**Assignment**: Look through the lines below, find those with the word "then", and copy them.

[Records from a dataset]
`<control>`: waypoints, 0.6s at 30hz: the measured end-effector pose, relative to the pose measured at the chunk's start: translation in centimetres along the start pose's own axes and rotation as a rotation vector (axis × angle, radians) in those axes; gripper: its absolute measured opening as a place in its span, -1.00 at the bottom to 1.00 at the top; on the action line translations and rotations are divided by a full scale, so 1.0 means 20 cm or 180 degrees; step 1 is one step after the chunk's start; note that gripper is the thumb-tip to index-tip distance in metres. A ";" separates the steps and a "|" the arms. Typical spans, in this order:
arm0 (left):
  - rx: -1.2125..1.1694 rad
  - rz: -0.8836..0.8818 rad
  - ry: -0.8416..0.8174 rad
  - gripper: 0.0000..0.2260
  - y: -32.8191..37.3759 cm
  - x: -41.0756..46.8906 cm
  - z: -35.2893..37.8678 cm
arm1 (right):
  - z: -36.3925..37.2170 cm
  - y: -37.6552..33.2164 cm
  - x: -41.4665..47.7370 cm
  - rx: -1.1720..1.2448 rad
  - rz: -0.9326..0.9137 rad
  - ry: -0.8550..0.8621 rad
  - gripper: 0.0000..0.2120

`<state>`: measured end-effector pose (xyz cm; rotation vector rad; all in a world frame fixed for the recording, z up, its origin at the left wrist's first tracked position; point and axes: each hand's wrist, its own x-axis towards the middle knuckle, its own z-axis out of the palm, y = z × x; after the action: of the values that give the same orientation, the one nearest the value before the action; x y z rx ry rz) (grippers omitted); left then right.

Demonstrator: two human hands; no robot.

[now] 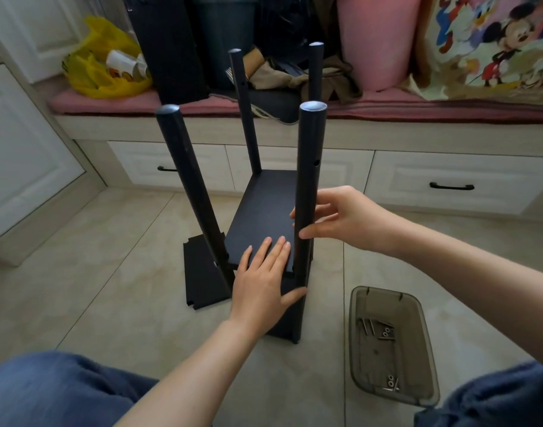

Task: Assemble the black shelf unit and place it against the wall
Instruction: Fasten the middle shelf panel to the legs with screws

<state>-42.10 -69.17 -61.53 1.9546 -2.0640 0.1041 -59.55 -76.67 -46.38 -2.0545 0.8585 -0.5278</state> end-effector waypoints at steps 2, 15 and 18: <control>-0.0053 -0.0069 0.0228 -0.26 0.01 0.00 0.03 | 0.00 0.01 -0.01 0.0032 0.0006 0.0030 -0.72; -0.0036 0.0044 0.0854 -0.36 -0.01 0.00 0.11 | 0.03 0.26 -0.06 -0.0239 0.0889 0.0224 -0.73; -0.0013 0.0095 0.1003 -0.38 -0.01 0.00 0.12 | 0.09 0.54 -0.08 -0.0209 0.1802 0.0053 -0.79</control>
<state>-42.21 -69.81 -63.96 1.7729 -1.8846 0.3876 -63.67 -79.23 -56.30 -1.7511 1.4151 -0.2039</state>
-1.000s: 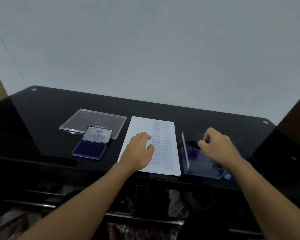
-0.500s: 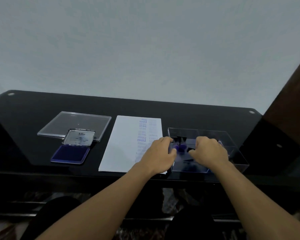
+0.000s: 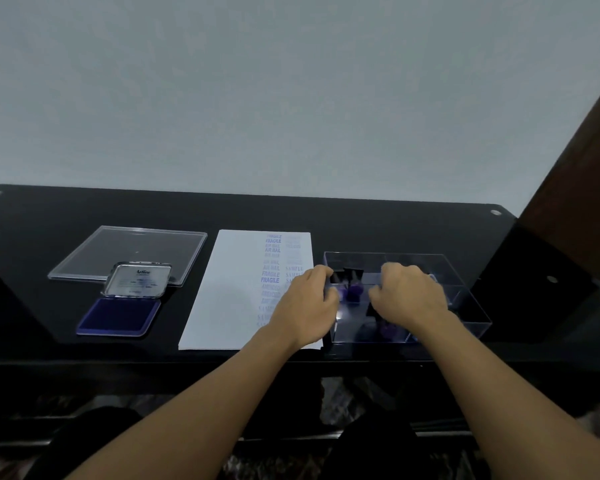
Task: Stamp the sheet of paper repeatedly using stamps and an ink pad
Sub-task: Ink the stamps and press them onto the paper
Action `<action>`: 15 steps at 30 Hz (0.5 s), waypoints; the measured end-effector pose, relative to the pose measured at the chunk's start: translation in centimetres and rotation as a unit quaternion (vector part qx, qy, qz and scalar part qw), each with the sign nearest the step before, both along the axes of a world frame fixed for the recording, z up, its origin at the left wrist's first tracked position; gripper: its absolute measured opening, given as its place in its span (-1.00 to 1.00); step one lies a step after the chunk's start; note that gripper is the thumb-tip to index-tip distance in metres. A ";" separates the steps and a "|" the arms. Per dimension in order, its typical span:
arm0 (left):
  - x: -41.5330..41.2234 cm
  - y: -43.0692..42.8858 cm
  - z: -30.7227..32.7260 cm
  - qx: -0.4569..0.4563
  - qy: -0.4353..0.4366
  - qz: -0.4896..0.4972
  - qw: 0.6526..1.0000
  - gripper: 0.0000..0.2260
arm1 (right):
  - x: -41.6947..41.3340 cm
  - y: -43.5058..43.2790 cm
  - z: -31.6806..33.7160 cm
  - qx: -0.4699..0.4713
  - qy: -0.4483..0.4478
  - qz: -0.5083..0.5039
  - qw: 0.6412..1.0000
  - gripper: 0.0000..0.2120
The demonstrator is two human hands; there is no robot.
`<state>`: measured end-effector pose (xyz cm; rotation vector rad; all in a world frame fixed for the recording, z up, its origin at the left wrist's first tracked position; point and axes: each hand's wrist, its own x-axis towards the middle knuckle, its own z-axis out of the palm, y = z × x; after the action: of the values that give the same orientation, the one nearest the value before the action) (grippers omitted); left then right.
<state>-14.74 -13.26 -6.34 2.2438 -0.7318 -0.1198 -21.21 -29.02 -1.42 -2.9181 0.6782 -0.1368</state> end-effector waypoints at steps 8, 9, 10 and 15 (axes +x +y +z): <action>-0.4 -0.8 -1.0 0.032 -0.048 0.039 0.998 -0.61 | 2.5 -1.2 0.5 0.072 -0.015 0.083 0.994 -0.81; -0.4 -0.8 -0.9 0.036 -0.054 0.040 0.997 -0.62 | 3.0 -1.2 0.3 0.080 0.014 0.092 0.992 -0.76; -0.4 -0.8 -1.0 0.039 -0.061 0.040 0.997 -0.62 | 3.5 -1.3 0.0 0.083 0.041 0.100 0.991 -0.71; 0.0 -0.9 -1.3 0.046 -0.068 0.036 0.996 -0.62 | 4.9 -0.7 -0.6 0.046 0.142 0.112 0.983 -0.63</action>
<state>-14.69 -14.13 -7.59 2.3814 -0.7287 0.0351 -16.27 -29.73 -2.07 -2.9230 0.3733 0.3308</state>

**Answer**:
`<state>`: measured end-effector pose (xyz cm; rotation vector rad; all in a world frame fixed for the recording, z up, its origin at the left wrist's first tracked position; point and axes: each hand's wrist, its own x-axis towards the middle knuckle, its own z-axis out of the palm, y = z × x; after the action: of the values that give the same orientation, the one nearest the value before the action; x y z rx ry rz) (grippers omitted); left then right.
`<state>`: measured end-effector pose (xyz cm; rotation vector rad; all in a world frame fixed for the recording, z up, its origin at the left wrist's first tracked position; point and axes: each hand's wrist, its own x-axis towards the middle knuckle, its own z-axis out of the palm, y = z × x; after the action: of the values that give the same orientation, the one nearest the value before the action) (grippers omitted); left then right.

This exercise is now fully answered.